Modern Sleep Learning
There have been many scientific advances since the days of the ancients. We do not forsake our homes and sleep in temples where priests whisper the right thoughts into our ears. Today, through the use of highly developed audio equipment, pre-recorded tapes and recordings and automatic repeating devices, we ourselves can record the message we require.
In 1929 Max Sherover, one of the pioneers in sleep-learning, wrote a science-fiction story called "Cerebro-phone, Inc." Here was an apparently fanciful excursion into the realm of sleep-education.
Later, Sherover and a San Francisco engineer, Elmer Brown, produced the first sleep learning device, using a combination of record player, electric clock, and under-the-pillow-speaker. They foresaw use of their invention in the fields of language teaching, treatment of emotional upsets, overcoming of speech defects, and (shades of Aldous Huxley) principle indoctrination.
In the early 1940's, L. Leshan reported in the Journal of Abnormal Psychology that he found in his tests with this method that 40% of a group of fingernail biters became convinced by the message in the night that their fingernails tasted bitter, and gave up the habit, after being exposed to the message six times a night for fifty-four nights. In the same experiment a control group kept right on biting.
In the original testing of Sherover's machine, Charles R. Elliot of the University of North Carolina used fifteen unrelated three letter words on his sleeping subjects: boy, egg, say, art, run, not, sir, leg, bag, row, ice, out, age, box and eat. He verified that his subjects were asleep by an electroencephalograph, which records brain waves. (Brain waves are different during sleep and wakeful-ness. )

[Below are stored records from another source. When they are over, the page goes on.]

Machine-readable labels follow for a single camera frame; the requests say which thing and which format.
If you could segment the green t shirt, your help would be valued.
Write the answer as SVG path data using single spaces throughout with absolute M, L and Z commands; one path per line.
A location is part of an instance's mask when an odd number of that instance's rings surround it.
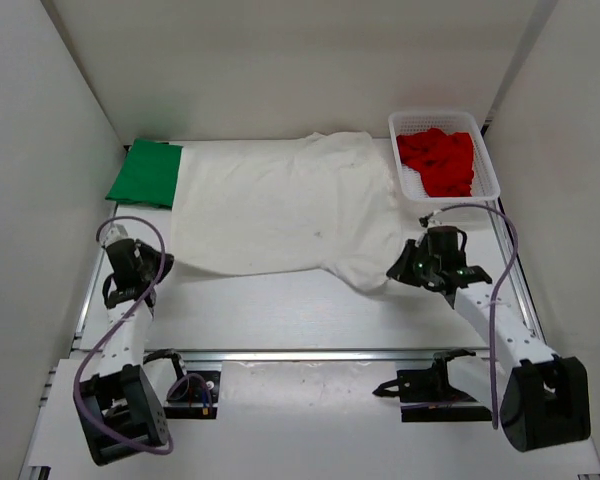
M 171 209 L 182 147 L 137 138 L 106 199 L 122 205 Z

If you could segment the white t shirt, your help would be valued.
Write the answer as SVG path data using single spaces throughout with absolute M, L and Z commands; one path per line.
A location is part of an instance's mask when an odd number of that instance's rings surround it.
M 225 276 L 323 269 L 373 291 L 404 244 L 389 165 L 366 132 L 183 148 L 171 250 Z

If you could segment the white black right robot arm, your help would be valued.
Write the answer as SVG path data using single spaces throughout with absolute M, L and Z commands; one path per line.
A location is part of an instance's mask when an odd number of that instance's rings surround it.
M 465 242 L 455 233 L 409 240 L 387 275 L 442 295 L 487 342 L 489 358 L 466 348 L 437 352 L 429 367 L 398 371 L 374 395 L 399 398 L 409 421 L 430 419 L 434 409 L 455 402 L 476 402 L 520 452 L 589 439 L 585 366 L 532 335 L 486 271 L 467 264 Z

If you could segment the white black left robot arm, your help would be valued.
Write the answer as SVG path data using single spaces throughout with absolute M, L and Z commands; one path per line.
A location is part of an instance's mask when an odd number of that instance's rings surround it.
M 78 416 L 92 460 L 111 464 L 143 450 L 165 452 L 170 438 L 164 403 L 186 395 L 190 377 L 173 350 L 145 353 L 154 319 L 156 294 L 147 287 L 161 282 L 173 265 L 168 254 L 159 271 L 160 252 L 131 238 L 105 247 L 112 273 L 103 284 L 104 305 L 111 325 L 122 326 L 96 349 L 95 371 L 78 383 L 84 407 Z

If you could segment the white plastic basket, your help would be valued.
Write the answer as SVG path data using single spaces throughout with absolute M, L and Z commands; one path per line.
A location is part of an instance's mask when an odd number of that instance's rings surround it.
M 388 119 L 403 195 L 419 203 L 493 201 L 500 186 L 474 117 L 416 109 Z

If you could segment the red t shirt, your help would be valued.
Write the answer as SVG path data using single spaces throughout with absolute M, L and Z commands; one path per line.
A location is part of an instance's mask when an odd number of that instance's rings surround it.
M 474 149 L 469 133 L 430 128 L 396 140 L 401 163 L 420 175 L 429 197 L 472 196 Z

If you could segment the aluminium table rail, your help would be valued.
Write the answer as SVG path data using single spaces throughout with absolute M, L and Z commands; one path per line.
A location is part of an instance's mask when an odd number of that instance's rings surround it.
M 425 361 L 443 347 L 433 349 L 314 349 L 314 350 L 191 350 L 179 353 L 186 362 L 327 362 Z

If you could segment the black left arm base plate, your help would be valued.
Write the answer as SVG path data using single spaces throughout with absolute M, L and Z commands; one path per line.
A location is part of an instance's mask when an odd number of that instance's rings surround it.
M 190 378 L 167 395 L 164 411 L 167 419 L 215 420 L 219 409 L 221 372 L 219 370 L 195 371 L 207 387 L 199 380 Z

The next day, this group, and a control group who had not heard the words in their sleep were asked to memorize the list of words. The first group learned the list 83% faster than the group which had not been exposed to the words in their sleep. Elliot said he thought sleep-teaching was similar to reteaching something the person has temporarily forgotten.

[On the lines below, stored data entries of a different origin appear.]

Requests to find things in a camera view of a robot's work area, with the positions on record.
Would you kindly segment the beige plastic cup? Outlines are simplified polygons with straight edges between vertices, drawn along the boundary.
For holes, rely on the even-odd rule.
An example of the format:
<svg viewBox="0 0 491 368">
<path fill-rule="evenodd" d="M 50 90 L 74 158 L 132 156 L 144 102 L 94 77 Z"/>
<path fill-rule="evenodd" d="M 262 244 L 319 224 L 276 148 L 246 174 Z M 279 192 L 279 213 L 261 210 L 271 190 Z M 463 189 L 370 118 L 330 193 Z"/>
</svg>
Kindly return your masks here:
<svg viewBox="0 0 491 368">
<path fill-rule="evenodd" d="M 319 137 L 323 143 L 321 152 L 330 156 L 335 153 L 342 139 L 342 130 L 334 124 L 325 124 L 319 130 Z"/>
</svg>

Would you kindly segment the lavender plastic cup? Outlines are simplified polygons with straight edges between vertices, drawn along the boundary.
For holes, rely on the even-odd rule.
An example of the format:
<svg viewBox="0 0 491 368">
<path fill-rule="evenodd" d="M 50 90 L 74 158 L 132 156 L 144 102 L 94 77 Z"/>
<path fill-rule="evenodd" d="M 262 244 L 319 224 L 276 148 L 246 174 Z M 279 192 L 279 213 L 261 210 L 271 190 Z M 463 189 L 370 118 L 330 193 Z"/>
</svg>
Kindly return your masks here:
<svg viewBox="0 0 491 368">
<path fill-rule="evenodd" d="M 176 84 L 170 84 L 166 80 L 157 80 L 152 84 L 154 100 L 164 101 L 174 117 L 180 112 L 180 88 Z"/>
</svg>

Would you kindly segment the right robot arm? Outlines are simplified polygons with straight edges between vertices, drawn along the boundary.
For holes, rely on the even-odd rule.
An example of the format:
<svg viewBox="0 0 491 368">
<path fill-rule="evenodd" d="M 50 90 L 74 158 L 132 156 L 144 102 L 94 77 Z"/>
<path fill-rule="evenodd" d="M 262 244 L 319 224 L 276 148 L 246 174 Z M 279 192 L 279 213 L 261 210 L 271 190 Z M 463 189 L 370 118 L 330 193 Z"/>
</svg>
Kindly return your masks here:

Sherover reported that his students were learning languages 25% to 30% faster than students normally learn while awake.
In 1948 Sherover prophesied that the device could be used to teach such necessary information as multiplication tables, chemical formulae, the Morse Code, logarithms, speeches, vocabularies and languages. He was indeed conservative in his forecasts.
It was in 1949 that Ramon Vinay's feat in sleep-learning a complete opera in accentless Italian became celebrated in musical circles.
A 1952 newspaper report (New York Times, July 6th) informs us that the Morse Code was taught to sleeping cadets.
In 1952 the Journal of Experimental Psychology reported tests which had been conducted at George Washington University. Students were taught Chinese during sleep, between two-thirty and three A.M. The students were divided into three groups: the first group heard the Chinese words, but with mismatched English words; the second group heard the Chinese words and their English equivalents; the third group heard Strauss waltzes.
The first group required 11.1 repetitions; the second group mastered them in only 5.6 repetitions, and the third group needed 17.7 repetitions (so far as we know this group was not tested on their knowledge of Strauss waltzes).
An interesting side effect was the report of a girl who dreamed she was on a street in China; this was assumed to be the influence of the Chinese words she heard in her sleep. Naturally, this cannot be proved; the dream could have been caused by other associations. But it does invite speculations as to the degree of unconscious visual reinforcement present in sleep-learning.
Bruno Furst, the memory expert, stated that good memory is based on concentration and association, grouping of similar facts together, and then linking them by easy to remember mental pictures.